↓
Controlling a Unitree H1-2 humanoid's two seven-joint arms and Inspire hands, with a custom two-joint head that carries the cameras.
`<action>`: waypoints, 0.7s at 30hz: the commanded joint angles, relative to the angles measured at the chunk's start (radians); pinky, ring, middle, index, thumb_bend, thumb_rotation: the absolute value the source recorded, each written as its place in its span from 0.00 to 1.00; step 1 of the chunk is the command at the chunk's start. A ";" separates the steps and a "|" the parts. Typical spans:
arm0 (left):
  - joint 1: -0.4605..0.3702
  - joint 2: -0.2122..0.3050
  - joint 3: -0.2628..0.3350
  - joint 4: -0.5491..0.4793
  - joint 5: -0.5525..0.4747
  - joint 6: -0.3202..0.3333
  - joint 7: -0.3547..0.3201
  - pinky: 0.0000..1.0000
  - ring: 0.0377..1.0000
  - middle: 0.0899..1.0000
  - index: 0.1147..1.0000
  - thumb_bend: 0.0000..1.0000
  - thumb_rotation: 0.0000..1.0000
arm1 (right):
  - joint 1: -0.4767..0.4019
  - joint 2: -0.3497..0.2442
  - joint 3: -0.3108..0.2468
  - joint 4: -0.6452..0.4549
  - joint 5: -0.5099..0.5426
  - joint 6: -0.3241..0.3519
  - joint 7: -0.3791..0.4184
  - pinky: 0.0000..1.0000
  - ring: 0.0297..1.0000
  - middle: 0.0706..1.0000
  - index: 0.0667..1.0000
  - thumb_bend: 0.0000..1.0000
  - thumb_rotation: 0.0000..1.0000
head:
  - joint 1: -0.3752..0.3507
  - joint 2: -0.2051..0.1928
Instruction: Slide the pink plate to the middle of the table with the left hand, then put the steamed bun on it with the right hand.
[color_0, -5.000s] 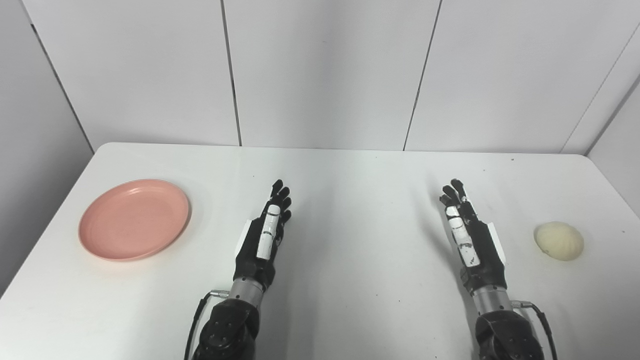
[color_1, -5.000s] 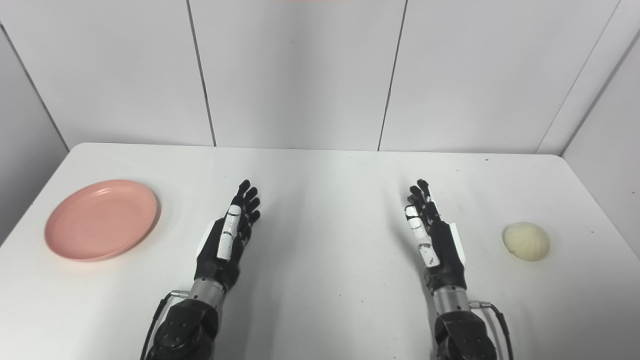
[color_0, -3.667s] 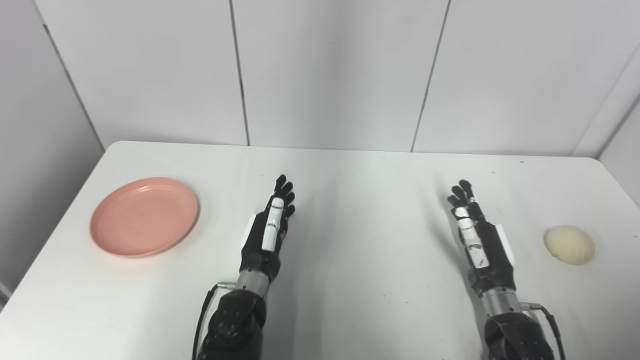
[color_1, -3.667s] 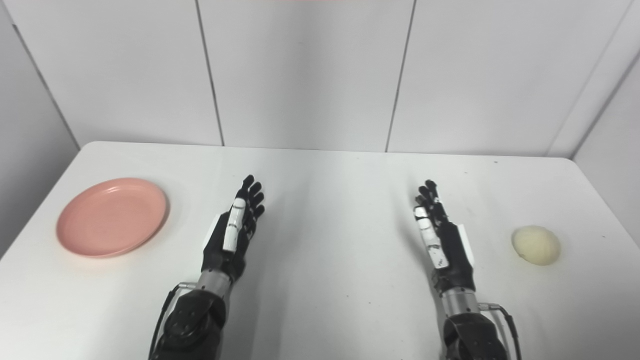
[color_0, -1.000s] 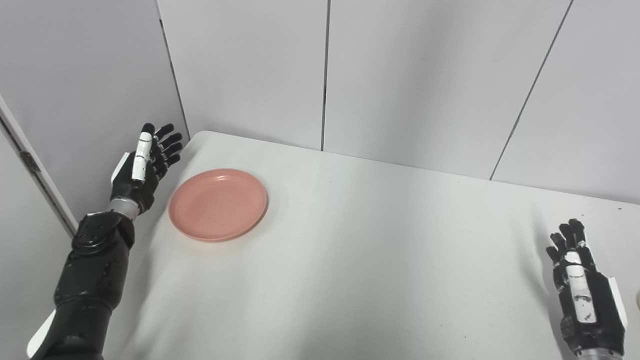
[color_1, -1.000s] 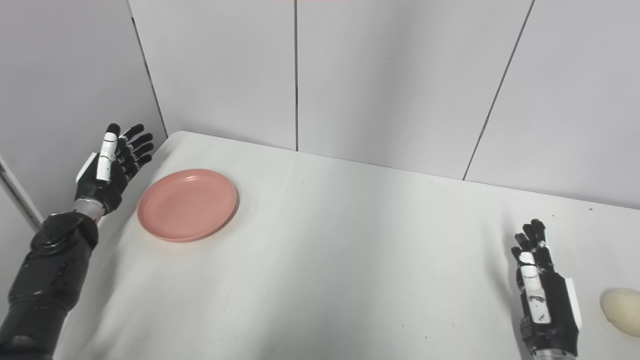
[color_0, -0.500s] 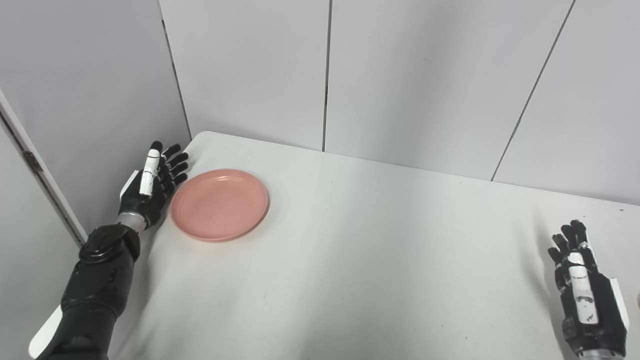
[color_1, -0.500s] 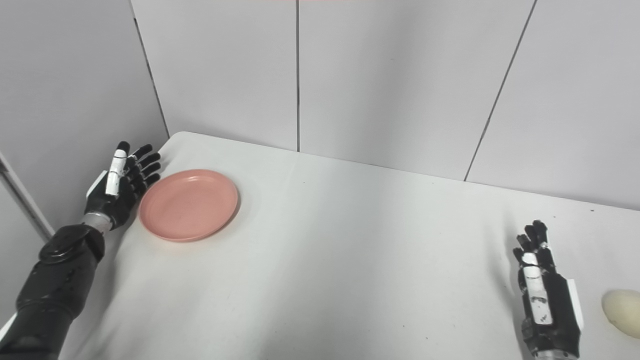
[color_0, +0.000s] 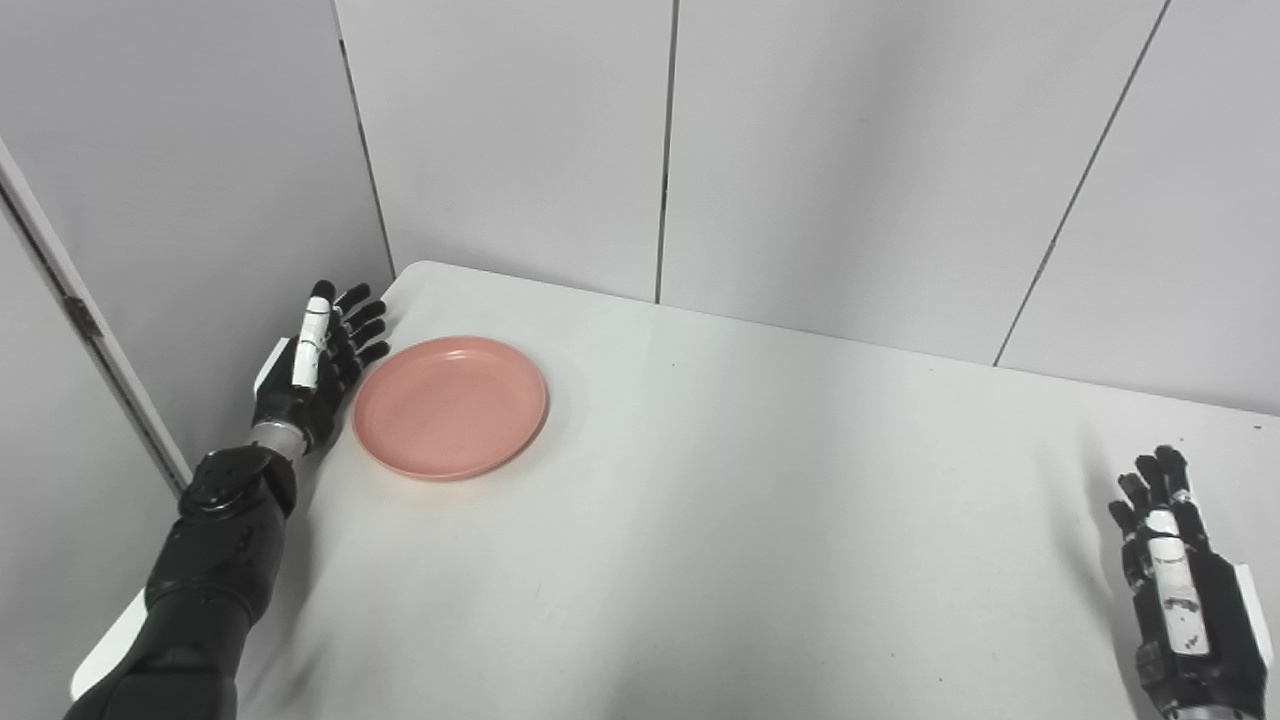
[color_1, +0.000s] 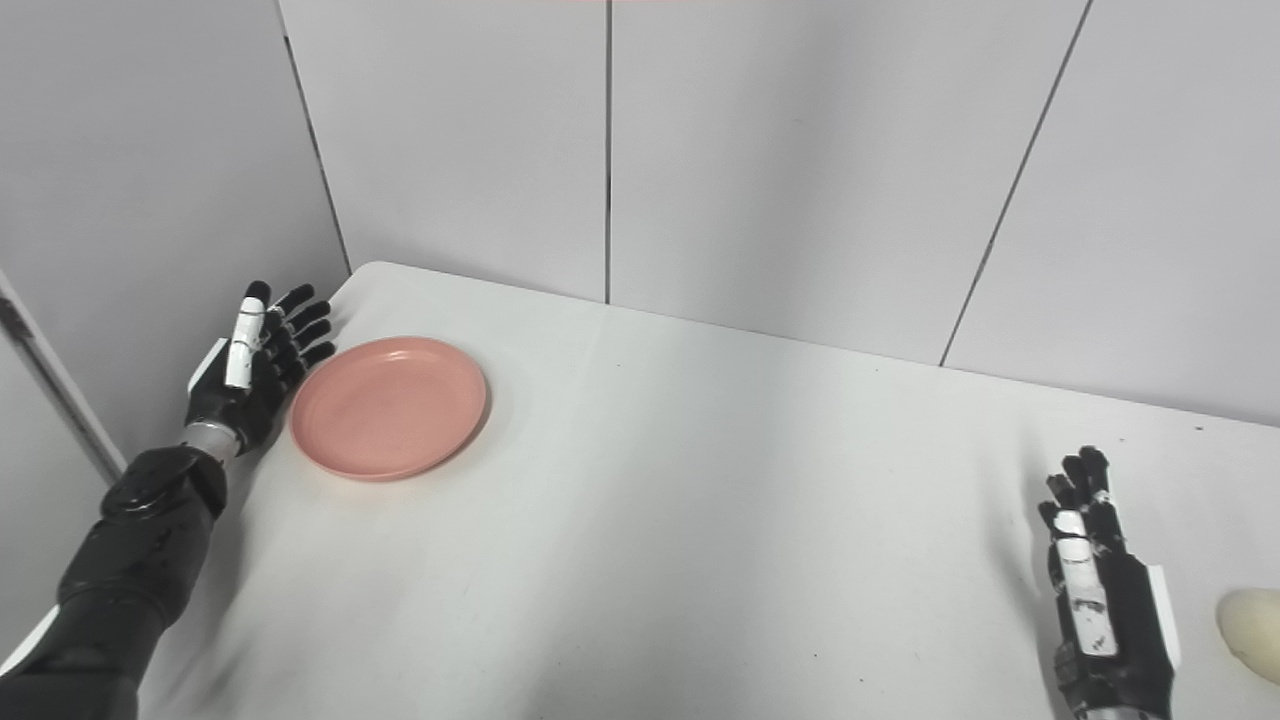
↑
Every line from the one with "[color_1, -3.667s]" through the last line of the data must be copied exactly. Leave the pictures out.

**The completed task:**
[color_1, -3.667s] 
[color_0, -1.000s] 
[color_1, -1.000s] 
[color_0, -0.500s] 
[color_1, -0.500s] 
[color_0, +0.000s] 
[color_1, +0.000s] 

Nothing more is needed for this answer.